Ces Petites Perles De Bonheur Qui Jalonnent La Vie

Et voilà, le car repart dans un soupir de moteur avec tous ses voyageurs. Qu’elle est belle cette route du Tyrol, avec ses forêts de grands arbres dorés, sous le soleil d’automne. Des feuilles se détachent en douceur et se posent sur les vestes et casquettes comme une caresse. A travers les arbres, scintille la neige des hautes montagnes et le ciel est d’un vif azur.

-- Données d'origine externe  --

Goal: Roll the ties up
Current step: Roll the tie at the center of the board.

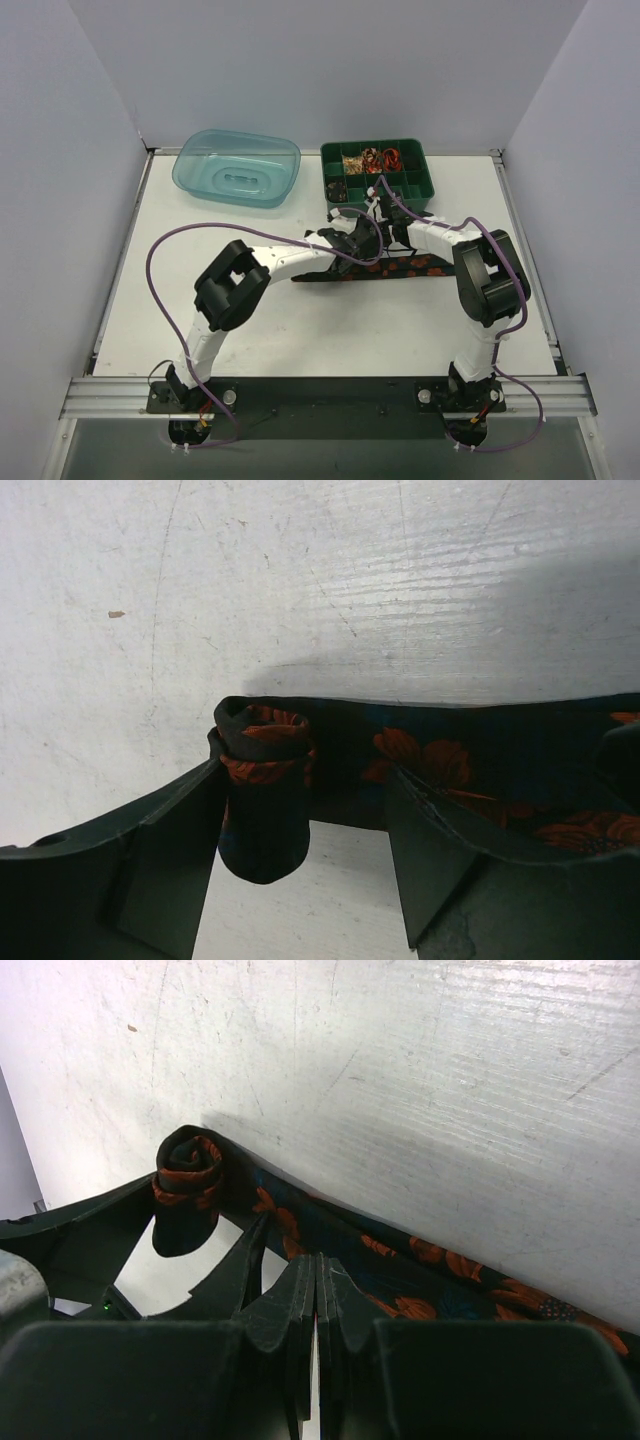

Un vrai succès touristique pour cette Agence de Voyages qui, avec ses autocars luxueux et ses chauffeurs compétents, promène sa cinquantaine de clients heureux. «Bonjour. Bonjour. Vous avez vu quel temps magnifique ! » et les visages s’illuminent d’un grand sourire. La randonnée s’organise dans la forêt et les petits vieux marchent avec enthousiasme. Je les appelle « petits vieux » car je les aime tous, ces papis et ces mamies qui à 85 ans et plus ont conservé une joie enfantine dans le regard et piétinent enthousiastes les abondantes feuilles mortes du chemin. Je pense à tous ces autres petits vieux, pas des retraités, non, mais des refugiés qui traversent mers et pays inconnus pour continuer à survivre… La Suisse est un pays qui protège et dorlote ses aînés au mieux. Mais il paraît que pour le Quatrième Age c’est le Danemark le pays d’Europe le plus heureux.

Parmi cette foule de voyageurs, une dame attire mon regard. Un beau visage intelligent, plein de rides qu’elle assume très sûre d’elle. Des magnifiques yeux au regard perçant et une abondante chevelure noire corbeau. Trois fines mèches blanches s’enroulent avec élégance sur le haut de son front. Autour du cou, un foulard en mousseline vert pomme très printanier, étrange parmi toutes ces écharpes grises, brunes et fades de son entourage. Quelques heures plus tard, on bavarde, mon siège étant tout près du sien et elle me présente l’amie de toujours assise à côté d’elle, si tranquille et discrète qu’on ne la remarque pas tout de suite. Tout de beige vêtue, élégante et menue contre la vitre.

Plus tard, au souper, nous nous trouvons à la même table : nappe blanche, serviettes amidonnées, bruit festif dans la grande salle à manger, personnel en costume tyrolien qui met en valeur les jolis seins et les sourires des jeunes serveuses. Et là, je reste ébahie devant la façon parfaite et le grand naturel avec lequel cette petite dame manie les couverts, porte sa serviette aux lèvres, repose son verre de vin, tient ses coudes près du corps… La voix douce et souriante elle raconte qu’elle a été élevée au Pensionnat chez les bonnes sœurs où on lui a appris les bonnes manières… Elle s’appelle Diletta. Un poétique nom italien, qui n’est plus à la mode et qui veut dire « ma chérie » ou « ma bien-aimée » ou « chère à mon coeur ». Ou simplement « mon amour pour toujours » mais alors murmuré par un chevalier en cape et épée, style d’Artagnan.